▶ Your goal
Reproduce, without any change, the span of lines from the opening of the records below to the line containing "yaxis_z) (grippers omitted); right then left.", inclusive.
**********
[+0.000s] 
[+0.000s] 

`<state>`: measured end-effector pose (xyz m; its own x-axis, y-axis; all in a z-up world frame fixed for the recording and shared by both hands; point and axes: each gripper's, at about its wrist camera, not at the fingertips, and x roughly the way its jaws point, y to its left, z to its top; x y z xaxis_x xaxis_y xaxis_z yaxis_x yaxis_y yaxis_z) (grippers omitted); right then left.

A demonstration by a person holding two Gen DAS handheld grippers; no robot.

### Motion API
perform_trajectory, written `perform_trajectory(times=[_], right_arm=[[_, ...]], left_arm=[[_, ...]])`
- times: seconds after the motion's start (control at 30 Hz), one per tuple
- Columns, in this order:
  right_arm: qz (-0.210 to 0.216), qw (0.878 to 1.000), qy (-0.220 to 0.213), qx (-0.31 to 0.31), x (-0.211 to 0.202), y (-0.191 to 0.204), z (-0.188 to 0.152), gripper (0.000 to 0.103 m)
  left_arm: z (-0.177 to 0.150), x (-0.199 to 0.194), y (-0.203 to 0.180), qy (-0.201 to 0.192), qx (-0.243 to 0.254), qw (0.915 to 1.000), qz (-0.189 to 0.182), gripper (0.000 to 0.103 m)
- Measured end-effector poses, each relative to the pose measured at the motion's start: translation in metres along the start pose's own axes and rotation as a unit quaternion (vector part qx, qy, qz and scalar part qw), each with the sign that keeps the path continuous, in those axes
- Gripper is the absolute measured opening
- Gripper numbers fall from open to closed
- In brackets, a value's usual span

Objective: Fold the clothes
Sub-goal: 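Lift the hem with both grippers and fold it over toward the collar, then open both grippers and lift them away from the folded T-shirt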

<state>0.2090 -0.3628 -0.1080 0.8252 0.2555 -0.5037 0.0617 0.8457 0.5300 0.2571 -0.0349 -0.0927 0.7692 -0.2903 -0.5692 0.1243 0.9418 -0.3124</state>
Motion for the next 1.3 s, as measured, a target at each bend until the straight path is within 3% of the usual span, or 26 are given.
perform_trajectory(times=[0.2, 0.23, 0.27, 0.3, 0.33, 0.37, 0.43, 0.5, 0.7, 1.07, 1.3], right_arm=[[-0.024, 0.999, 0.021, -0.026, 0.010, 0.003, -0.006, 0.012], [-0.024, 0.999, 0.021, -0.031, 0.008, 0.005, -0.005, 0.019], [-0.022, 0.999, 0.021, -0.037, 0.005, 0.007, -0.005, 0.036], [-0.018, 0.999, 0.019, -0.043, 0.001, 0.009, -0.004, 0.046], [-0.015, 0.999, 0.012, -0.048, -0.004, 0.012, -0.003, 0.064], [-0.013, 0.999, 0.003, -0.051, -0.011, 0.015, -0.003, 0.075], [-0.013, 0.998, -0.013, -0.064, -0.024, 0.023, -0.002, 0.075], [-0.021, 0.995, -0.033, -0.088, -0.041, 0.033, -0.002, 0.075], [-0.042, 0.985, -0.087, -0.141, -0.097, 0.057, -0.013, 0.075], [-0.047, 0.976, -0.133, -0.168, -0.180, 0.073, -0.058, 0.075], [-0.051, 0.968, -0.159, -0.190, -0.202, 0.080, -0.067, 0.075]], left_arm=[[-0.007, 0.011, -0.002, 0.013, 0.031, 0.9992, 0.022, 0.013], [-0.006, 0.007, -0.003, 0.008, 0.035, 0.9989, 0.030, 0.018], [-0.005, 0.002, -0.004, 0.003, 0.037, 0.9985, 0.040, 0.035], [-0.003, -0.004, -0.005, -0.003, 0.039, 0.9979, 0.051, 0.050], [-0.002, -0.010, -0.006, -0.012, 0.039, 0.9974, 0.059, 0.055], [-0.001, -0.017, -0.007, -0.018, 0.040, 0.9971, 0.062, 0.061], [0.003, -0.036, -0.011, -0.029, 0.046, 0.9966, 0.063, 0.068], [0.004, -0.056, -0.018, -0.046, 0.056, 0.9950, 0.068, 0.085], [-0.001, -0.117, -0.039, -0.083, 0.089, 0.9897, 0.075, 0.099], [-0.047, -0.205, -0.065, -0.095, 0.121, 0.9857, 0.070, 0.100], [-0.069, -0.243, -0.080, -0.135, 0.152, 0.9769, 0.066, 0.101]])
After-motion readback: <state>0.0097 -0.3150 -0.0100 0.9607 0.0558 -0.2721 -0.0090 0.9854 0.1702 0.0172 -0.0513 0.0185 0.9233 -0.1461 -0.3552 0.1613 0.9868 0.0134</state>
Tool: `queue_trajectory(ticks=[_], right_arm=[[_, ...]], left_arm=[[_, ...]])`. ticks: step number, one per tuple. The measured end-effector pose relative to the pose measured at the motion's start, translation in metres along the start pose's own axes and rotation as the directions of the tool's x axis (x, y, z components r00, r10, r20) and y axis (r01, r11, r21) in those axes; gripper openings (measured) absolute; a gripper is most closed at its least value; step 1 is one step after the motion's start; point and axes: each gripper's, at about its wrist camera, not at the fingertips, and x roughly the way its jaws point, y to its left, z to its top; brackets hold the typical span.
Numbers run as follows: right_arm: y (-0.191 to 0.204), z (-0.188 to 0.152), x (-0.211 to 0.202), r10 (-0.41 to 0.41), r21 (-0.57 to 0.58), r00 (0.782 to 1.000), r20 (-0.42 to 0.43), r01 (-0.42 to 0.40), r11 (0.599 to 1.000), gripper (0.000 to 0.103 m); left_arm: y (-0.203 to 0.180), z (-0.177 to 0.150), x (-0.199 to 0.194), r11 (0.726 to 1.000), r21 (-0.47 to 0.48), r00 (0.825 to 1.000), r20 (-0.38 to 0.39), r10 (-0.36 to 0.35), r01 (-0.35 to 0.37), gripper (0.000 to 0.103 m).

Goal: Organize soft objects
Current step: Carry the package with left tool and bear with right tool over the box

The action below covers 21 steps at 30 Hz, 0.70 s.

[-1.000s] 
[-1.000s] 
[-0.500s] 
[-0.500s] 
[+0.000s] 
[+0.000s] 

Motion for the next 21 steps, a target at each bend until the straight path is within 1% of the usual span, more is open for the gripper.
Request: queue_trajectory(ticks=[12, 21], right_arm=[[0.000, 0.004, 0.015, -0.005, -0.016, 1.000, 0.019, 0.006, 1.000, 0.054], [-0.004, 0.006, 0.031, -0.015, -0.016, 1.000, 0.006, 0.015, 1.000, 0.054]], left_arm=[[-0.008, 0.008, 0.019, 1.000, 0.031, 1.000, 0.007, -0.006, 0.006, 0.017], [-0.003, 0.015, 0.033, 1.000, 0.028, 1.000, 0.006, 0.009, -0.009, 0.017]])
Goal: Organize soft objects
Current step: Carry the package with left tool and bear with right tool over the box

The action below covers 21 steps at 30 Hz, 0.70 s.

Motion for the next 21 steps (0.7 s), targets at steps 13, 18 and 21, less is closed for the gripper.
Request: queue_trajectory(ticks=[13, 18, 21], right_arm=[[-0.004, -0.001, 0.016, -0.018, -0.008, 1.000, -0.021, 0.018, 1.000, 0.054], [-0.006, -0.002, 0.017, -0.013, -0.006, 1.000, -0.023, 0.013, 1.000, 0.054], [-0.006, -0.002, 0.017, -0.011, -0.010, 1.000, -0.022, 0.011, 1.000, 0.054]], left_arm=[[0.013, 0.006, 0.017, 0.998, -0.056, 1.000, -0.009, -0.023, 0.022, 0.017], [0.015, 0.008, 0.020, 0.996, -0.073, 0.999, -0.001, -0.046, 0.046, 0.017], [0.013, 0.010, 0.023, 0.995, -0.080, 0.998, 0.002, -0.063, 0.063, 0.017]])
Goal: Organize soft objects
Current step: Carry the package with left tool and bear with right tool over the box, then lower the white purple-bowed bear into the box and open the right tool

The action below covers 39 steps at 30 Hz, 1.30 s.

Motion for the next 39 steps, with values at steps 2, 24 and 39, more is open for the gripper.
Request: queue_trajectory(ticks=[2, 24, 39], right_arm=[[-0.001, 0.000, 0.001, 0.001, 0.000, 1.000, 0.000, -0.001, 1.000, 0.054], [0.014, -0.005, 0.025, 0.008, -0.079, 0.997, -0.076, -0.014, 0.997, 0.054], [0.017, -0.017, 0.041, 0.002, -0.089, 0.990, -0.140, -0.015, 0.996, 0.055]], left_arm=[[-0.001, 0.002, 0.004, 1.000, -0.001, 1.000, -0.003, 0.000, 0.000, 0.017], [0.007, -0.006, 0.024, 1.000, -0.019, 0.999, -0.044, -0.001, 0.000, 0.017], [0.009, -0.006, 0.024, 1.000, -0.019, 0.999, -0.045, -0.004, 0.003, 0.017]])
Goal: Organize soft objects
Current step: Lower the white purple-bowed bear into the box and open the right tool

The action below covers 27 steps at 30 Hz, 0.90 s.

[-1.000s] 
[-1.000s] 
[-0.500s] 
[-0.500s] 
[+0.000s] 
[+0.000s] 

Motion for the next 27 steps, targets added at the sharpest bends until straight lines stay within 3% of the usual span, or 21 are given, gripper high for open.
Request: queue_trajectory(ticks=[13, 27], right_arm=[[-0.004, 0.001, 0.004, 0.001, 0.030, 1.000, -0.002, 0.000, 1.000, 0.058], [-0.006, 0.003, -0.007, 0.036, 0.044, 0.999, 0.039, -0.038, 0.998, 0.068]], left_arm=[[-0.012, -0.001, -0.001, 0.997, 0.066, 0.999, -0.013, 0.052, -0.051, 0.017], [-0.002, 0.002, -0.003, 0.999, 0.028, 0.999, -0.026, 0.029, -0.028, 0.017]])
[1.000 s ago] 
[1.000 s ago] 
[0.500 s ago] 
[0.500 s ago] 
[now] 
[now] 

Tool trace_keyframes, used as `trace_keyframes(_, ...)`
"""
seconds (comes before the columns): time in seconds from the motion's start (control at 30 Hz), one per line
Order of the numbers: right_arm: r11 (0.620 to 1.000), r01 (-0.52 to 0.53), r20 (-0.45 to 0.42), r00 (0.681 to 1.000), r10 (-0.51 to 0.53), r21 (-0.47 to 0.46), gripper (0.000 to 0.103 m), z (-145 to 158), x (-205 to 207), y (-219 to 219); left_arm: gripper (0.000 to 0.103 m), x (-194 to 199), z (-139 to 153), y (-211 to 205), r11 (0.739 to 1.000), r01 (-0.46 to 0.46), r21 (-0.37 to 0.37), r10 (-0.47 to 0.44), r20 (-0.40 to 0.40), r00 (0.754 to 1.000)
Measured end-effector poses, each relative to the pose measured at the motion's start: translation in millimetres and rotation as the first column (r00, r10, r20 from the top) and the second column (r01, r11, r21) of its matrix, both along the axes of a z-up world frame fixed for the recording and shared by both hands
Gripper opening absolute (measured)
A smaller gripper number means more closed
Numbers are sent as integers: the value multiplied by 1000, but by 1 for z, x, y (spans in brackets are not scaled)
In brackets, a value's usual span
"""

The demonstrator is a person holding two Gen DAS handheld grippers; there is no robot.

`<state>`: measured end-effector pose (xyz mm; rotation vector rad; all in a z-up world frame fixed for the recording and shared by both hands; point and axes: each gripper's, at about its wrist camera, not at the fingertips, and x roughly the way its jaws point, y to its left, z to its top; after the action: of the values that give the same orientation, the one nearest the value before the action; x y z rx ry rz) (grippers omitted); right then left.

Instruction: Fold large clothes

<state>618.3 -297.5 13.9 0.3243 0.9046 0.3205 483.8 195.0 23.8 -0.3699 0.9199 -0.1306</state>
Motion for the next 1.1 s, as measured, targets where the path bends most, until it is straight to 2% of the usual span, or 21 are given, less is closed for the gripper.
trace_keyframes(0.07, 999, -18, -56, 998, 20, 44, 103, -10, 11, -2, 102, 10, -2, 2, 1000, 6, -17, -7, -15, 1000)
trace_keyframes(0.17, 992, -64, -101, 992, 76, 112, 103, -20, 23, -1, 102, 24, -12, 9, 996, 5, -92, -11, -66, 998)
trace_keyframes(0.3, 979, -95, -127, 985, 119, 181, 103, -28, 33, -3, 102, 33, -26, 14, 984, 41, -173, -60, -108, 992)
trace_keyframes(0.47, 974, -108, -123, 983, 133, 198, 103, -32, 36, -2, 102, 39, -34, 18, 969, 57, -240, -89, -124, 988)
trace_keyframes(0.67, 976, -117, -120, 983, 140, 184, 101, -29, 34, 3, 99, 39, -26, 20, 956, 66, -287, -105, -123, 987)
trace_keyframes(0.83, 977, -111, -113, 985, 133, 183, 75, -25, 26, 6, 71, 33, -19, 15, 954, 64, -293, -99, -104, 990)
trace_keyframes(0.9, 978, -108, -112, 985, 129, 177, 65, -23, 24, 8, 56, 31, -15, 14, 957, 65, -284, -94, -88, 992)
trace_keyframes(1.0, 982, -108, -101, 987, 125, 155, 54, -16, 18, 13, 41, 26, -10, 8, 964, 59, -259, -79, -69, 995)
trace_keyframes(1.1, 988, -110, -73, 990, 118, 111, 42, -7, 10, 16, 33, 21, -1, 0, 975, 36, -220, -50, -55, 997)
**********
▶ Result of the task
[+0.000s] 
[+0.000s] 

`<state>`: measured end-effector pose (xyz m; its own x-axis, y-axis; all in a z-up world frame fixed for the recording and shared by both hands; point and axes: each gripper's, at about its wrist camera, not at the fingertips, and x roughly the way its jaws point, y to its left, z to its top; x y z xaxis_x xaxis_y xaxis_z yaxis_x yaxis_y yaxis_z) (grippers omitted); right then left.

The requested output has been given in full.